● TASK BRIEF: Answer with a number only, giving how many lines in the data below include "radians".

● GIVEN ENTRIES:
------------------------------------------------------------
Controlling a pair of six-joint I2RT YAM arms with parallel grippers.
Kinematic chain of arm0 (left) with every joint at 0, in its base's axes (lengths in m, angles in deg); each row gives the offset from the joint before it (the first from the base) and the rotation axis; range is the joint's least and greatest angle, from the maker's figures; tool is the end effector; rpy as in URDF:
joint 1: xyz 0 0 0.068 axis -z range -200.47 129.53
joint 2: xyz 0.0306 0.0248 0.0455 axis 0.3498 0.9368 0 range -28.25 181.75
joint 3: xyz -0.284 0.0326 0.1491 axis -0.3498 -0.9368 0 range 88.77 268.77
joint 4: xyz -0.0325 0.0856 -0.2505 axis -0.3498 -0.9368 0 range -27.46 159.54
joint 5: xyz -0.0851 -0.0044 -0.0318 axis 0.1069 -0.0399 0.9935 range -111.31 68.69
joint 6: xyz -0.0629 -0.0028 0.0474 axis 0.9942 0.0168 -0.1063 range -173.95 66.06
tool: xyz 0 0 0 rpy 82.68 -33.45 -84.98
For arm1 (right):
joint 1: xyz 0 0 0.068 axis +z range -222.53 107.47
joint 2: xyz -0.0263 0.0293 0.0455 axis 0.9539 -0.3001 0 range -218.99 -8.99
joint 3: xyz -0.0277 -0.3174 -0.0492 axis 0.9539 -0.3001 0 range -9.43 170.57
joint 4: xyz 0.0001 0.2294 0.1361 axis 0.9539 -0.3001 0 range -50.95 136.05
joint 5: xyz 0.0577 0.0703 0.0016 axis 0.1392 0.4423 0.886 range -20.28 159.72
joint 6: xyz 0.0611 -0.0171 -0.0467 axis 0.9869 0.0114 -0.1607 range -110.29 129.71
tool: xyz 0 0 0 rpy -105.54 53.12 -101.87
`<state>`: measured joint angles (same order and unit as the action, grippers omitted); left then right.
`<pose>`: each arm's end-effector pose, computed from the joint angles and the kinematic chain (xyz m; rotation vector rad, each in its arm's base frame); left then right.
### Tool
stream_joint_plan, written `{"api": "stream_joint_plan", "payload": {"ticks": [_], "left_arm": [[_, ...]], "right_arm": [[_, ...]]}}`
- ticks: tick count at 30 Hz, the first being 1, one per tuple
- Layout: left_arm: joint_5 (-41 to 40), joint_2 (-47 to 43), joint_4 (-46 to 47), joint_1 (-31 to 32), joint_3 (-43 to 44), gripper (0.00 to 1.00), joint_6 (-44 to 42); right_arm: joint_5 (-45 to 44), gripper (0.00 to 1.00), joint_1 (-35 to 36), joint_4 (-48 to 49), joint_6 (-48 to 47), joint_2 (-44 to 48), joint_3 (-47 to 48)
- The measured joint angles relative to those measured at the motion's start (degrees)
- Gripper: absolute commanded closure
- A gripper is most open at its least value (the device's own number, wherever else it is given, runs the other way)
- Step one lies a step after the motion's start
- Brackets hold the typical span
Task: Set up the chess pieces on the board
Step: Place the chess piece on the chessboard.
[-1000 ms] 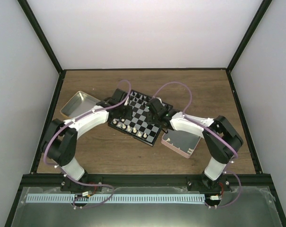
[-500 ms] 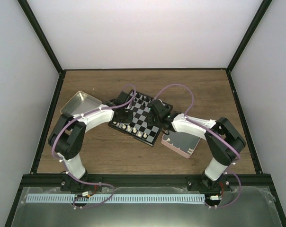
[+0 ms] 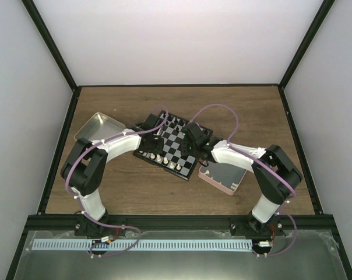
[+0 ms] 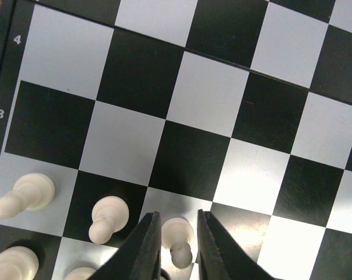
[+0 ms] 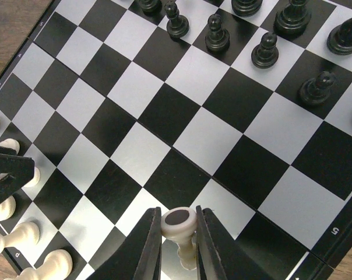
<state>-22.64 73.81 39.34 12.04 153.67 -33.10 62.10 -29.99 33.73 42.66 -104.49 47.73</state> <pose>0.3182 -0.2010 0.1873 0.2753 2.7561 -0.2205 0.2814 0.2459 0.2096 -0.1493 2.4853 0.4139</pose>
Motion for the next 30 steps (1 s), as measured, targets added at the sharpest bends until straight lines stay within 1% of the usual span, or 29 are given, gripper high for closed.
{"api": "stream_joint_plan", "payload": {"ticks": [9,11,14,18,21,24,26,30], "left_arm": [[0.8,0.0,-1.3,0.0,1.5,0.69,-0.2],[1.0,-0.5,-1.5,0.0,2.1,0.64,-0.1],[1.1,-2.9,-1.6,0.0,2.5,0.61,0.2],[1.2,-8.4,0.2,0.0,2.2,0.58,1.5],[2.0,-15.0,6.3,0.0,-2.3,0.55,3.1],[4.2,-21.7,13.6,0.0,-10.2,0.53,4.9],[5.9,-24.8,18.4,0.0,-15.4,0.5,6.0],[9.2,-28.2,26.6,0.0,-22.8,0.47,7.5]], "right_arm": [[0.2,0.84,0.0,0.0,0.3,0.2,0.0],[0.3,0.84,0.0,0.0,0.3,0.5,0.0],[1.2,0.84,-0.1,0.3,0.2,1.0,0.0],[4.5,0.84,-0.6,2.2,0.1,1.8,-0.4],[7.3,0.84,-1.9,3.5,1.1,2.2,-0.9],[11.0,0.84,-3.3,5.0,4.8,2.9,-1.4],[13.7,0.84,-3.9,6.1,9.7,3.5,-1.5],[18.7,0.84,-4.2,10.5,20.5,4.4,-2.2]]}}
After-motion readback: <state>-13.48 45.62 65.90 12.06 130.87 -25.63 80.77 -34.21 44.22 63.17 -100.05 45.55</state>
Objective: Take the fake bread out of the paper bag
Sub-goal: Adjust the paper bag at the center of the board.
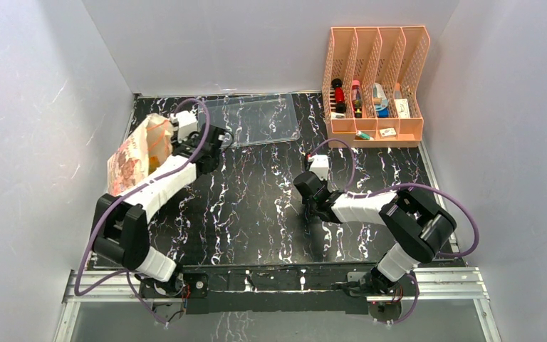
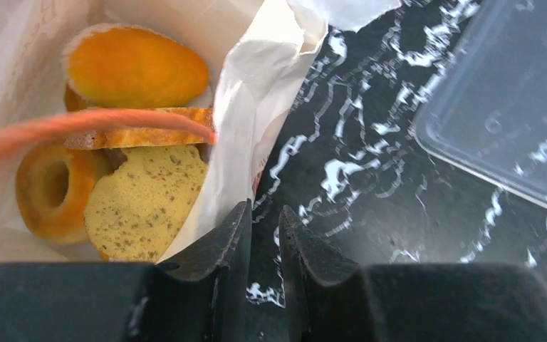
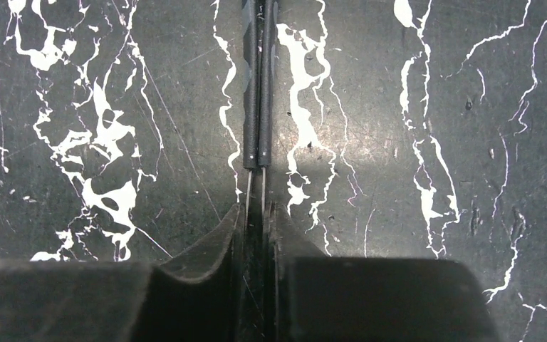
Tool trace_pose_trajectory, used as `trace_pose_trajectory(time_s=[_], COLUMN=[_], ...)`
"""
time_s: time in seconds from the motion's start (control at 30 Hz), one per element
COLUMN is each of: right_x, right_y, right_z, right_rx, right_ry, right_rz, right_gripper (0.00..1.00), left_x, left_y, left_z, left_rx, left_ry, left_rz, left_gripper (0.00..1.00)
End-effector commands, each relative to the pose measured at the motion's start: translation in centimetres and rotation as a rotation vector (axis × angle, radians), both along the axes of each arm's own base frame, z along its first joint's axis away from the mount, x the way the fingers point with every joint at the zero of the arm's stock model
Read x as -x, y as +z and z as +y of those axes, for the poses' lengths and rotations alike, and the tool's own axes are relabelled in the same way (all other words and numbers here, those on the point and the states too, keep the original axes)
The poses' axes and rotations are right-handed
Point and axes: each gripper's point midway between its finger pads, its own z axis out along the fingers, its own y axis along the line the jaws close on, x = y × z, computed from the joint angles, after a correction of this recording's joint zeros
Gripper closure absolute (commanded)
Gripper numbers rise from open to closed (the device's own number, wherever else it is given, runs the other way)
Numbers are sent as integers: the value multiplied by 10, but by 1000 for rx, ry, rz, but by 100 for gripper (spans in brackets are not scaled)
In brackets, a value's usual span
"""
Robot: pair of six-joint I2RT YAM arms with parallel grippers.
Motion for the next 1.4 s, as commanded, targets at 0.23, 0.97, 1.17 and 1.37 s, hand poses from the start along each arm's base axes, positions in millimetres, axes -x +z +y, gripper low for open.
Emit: trace_pose_trajectory(time_s=[0.23,0.97,1.17,1.37], right_x=[13,12,13,11], right_y=[0,8,11,16], right_z=[-5,1,1,4], right_rx=[0,-22,-29,-43], right_ry=[6,27,34,47], right_rz=[33,22,18,10], right_gripper=[100,100,100,100], left_x=[4,36,59,74], left_y=[-22,7,40,60], left_z=[-68,-157,-150,-118], left_rx=[-82,-35,-127,-247], left_ry=[-128,-433,-399,-316], left_rz=[40,128,69,57], left_gripper=[80,39,38,33])
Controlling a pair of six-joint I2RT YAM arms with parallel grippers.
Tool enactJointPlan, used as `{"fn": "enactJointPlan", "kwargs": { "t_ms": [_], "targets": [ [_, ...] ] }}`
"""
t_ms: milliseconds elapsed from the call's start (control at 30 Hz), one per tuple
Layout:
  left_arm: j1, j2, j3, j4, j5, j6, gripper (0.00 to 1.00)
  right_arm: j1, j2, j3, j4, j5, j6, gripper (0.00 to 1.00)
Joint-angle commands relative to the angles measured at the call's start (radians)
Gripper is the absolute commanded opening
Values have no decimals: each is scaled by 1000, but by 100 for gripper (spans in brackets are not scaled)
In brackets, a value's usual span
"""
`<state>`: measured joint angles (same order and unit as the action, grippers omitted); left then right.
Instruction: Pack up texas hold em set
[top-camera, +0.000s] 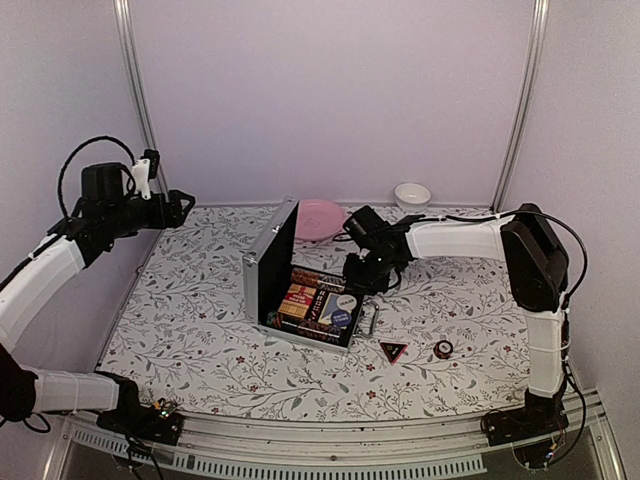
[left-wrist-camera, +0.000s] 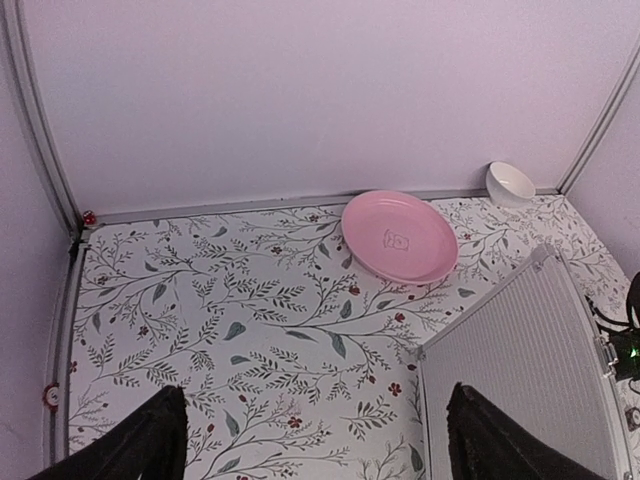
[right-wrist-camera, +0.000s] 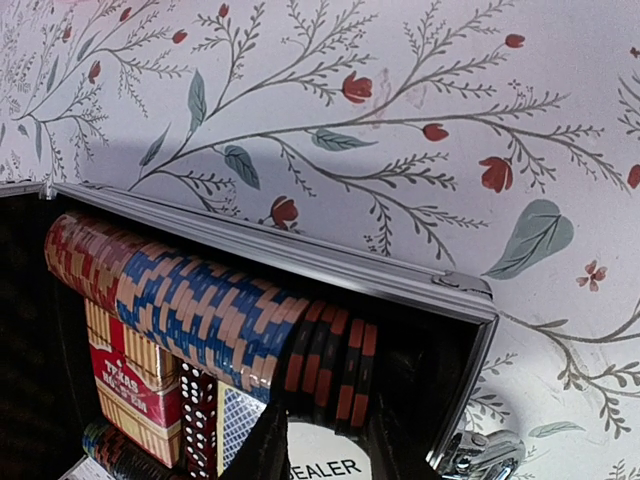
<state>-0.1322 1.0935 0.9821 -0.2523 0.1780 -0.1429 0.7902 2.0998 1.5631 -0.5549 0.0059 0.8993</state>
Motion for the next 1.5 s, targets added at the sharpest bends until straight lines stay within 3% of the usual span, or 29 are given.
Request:
{"fn": "enactJointPlan", "kwargs": {
  "t_ms": [0, 400, 800, 1000, 1467],
  "targets": [
    [10, 10, -11, 10, -3, 15, 90, 3, 15, 26, 3, -17, -19, 28],
    [10, 33, -13, 7, 5, 17, 90, 3, -31, -15, 28, 9, -20, 30],
    [9, 52, -11, 3, 10, 17, 89, -8, -84, -121, 189, -50, 6, 30],
    [11, 58, -11, 3, 11, 17, 88, -13, -119, -166, 216, -38, 20, 35],
    [10, 69, -10, -1, 15, 20, 89, -22, -71, -148, 254, -57, -19, 40]
  ]
}}
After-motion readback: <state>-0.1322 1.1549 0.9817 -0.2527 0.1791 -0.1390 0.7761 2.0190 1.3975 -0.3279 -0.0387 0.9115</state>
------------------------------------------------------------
● OUTPUT: 2